Brussel kan enkel gebruik maken van de Vlaamse inburgeringstrajecten in Brussel als er een samenwerkingsakkoord gesloten wordt met Vlaanderen. Maar in plaats van eerst overleg te plegen, besloten ministers Smet (SP.A) en Fremault (CDH) om eerst zelf de regels vast te leggen en daarna Vlaanderen voor voldongen feiten te plaatsen in het kader van het overleg. “Vorige week bestempelde Brussels Minister-President Vervoort de Vlaamse inburgering nog als “niet inclusief””, aldus Dhaene, “Je kan je de vraag stellen of de Brusselse regering die samenwerking met Vlaanderen wel wil? Nochtans hebben de inburgeringstrajecten die het Vlaamse “Brussels Onthaalbureau” al meer dan tien jaar aanbiedt in Brussel, een enorme meerwaarde voor de Brusselse nieuwkomers en de Brusselse samenleving. Vlaanderen voorziet trouwens 5.400 van de in totaal 9.400 Brusselse trajecten.”

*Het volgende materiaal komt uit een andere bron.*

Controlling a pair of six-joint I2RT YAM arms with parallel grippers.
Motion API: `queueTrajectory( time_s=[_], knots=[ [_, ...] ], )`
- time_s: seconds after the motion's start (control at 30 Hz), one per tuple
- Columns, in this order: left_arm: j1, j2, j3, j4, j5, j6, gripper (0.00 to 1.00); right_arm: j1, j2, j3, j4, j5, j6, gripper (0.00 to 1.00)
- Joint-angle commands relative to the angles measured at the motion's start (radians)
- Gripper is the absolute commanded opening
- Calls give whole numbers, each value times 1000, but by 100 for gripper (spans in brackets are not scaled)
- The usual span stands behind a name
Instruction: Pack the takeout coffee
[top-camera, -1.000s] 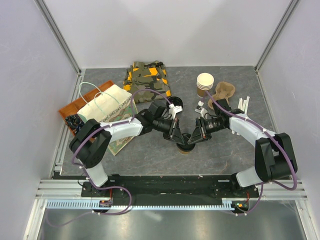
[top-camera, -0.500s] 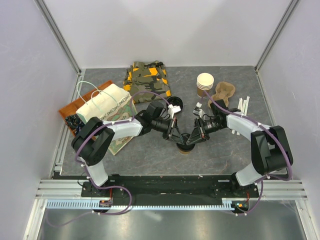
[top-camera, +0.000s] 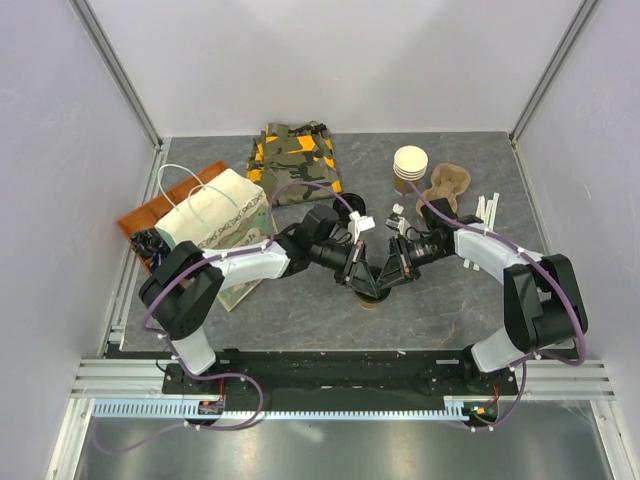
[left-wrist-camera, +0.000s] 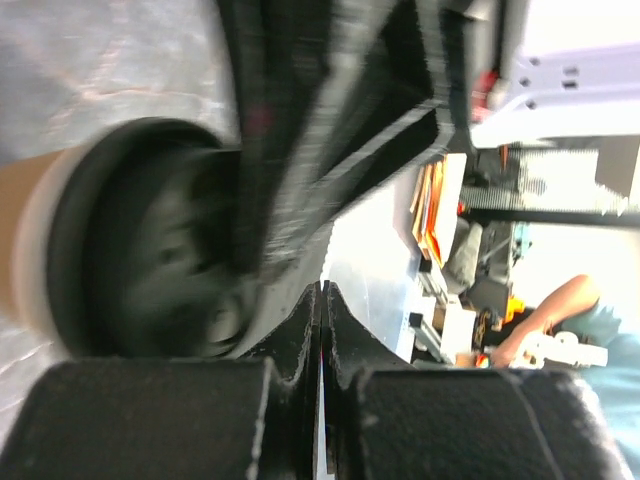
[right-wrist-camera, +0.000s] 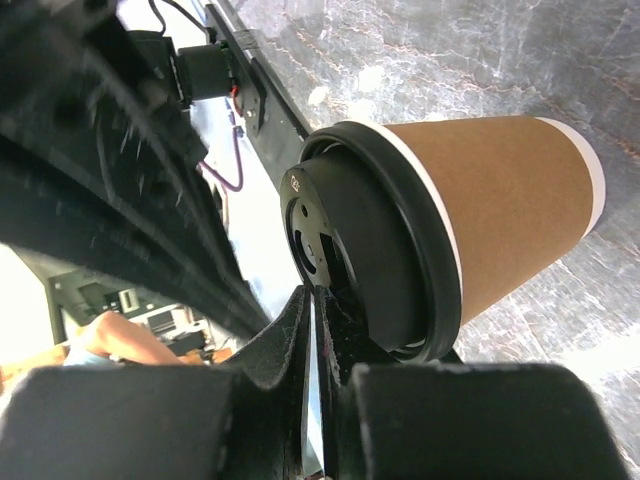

Tenslotte zijn er nog veel vragen over de effectieve inwerkingtreding van deze inburgeringsplicht. Minister Fremault stelde dat de inburgeringsplicht pas echt kon ingesteld worden als er voldoende inburgeringstrajecten zijn voor het verwachte aantal nieuwkomers. Maar de COCOF, waarin dezelfde Franstalige ministers vertegenwoordigd zijn als deze in Brussel, voorziet geen budget voor bijkomende trajecten. “Een typisch Brusselse schizofrene situatie, waar de Franstalige Brusselse ministers zich in Brussel verbinden om inburgering verplicht te stellen, maar diezelfde ministers in de COCOF niet voorzien in de nodige financiering om deze inburgeringsplicht echt in werking te laten treden”, besluit Dhaene.